During the latest earnings call, Mr. Zuckerberg focused primarily on his vision of the meta version, insisting that it is the future of social media. He mentioned that the number of daily users of all their social media grew to 2.93 billion in the third quarter of 2022.

The future of Meta is uncertain, especially considering the fact that Mr. Zuckerberg has complete control over Meta. This means that no one can reverse his decision to spend money on his metaverse project, even if it shows no signs of profitability.

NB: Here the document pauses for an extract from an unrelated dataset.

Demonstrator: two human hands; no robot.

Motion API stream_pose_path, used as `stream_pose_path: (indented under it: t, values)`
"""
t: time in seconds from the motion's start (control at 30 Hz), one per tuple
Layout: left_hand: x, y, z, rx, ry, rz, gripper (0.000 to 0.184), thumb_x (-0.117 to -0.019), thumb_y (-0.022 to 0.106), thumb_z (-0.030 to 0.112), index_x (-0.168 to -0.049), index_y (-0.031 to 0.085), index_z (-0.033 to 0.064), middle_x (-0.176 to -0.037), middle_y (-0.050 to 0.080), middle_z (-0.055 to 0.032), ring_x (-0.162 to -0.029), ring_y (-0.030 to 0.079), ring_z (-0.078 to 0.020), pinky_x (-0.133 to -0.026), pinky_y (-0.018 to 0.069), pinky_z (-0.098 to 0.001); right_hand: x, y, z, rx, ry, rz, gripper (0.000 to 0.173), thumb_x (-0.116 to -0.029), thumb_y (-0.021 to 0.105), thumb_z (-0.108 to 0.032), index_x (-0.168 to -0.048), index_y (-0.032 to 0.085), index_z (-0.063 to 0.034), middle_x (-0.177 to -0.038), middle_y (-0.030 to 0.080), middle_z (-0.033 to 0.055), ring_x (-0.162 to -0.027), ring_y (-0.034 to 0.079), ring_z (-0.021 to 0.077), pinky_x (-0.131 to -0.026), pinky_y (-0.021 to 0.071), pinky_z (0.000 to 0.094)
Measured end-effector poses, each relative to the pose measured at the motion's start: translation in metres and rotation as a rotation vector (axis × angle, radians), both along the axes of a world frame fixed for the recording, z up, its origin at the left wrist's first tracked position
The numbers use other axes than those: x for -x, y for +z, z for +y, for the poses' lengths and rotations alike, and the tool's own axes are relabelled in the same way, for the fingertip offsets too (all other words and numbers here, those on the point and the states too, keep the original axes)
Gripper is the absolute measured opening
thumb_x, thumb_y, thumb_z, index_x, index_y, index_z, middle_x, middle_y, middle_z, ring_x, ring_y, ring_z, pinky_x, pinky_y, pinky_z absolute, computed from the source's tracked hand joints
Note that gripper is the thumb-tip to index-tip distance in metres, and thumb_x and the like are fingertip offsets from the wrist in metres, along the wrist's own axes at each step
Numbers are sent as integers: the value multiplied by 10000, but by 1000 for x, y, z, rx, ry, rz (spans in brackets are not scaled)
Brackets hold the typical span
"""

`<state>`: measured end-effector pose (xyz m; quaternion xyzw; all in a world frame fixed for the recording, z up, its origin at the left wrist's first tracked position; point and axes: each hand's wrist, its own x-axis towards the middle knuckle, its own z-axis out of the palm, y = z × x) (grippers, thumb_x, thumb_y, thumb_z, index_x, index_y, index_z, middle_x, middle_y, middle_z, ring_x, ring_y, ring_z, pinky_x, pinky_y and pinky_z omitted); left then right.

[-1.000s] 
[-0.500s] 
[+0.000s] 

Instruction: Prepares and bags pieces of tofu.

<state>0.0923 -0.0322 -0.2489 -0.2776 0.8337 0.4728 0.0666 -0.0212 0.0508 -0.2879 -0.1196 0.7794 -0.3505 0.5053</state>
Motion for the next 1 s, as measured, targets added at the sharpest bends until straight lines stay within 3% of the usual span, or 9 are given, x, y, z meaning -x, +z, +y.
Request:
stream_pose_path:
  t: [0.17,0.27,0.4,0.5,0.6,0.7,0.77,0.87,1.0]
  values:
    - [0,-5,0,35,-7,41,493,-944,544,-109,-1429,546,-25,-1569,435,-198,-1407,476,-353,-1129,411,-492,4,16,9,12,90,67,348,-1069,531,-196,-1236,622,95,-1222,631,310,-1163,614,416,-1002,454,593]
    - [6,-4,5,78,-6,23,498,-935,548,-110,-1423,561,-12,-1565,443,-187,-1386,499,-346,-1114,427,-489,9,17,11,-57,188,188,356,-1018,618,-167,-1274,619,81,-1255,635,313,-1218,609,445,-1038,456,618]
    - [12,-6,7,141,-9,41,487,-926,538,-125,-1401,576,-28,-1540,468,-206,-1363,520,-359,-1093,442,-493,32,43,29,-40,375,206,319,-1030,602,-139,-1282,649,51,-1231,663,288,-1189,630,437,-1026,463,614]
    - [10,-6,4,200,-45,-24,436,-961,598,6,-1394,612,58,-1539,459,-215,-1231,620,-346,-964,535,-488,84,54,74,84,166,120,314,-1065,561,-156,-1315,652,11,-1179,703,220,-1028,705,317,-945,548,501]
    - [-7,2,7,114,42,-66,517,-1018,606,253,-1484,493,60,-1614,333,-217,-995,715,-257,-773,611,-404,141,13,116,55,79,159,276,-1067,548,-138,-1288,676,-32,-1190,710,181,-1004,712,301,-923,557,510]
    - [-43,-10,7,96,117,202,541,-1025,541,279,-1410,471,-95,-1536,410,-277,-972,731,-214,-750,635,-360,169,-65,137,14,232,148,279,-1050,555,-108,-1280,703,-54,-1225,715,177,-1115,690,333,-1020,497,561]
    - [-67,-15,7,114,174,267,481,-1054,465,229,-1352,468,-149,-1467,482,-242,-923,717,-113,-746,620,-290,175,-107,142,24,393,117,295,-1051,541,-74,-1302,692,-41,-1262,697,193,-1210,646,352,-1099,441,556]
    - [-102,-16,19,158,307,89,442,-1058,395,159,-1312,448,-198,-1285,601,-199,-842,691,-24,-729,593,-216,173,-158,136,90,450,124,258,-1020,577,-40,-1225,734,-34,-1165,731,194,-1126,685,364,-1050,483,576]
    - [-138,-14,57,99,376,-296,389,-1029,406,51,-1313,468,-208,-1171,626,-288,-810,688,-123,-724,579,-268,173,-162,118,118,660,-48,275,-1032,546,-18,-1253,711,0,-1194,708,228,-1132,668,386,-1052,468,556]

Many companies do the opposite and have a separate CEO and executive chairman. Amazon, for example, has Jeff Bezos as executive chairman and Andy Jassy as CEO. Separating roles allows companies to focus more effectively and ensure they remain profitable.

It is important to note that the concept of a virtual reality world was previously tried in a virtual universe known as Second Life, which ultimately failed to gain widespread acceptance and traction.

Another concern about metaverse is that Meta employees are not using it and some users may feel uncomfortable using a VR headset.

Investors interested in adding Meta to their portfolios may be hesitant. Fortunately, can help. Using artificial intelligence (AI), investment suites can help you find the right investments for your goals and risk tolerance.

Bottom Line

Currently, Facebook, Instagram and WhatsApp are still profitable. Their management is stable and risk averse. It is less likely to disrupt a successful business model, even at a loss of revenue.

The wild card in the equation is Mr. Zuckerberg’s spending on meta and how long he can justify that spending. He expects to lose even more money in 2023, but also expects to eventually turn a profit.

Unfortunately, there is no timeline for when this will become profitable for the company. It remains to be seen whether he is right and whether the money spent is worth it. Meanwhile, the stock is down 66% year-to-date. takes the guesswork out of investing.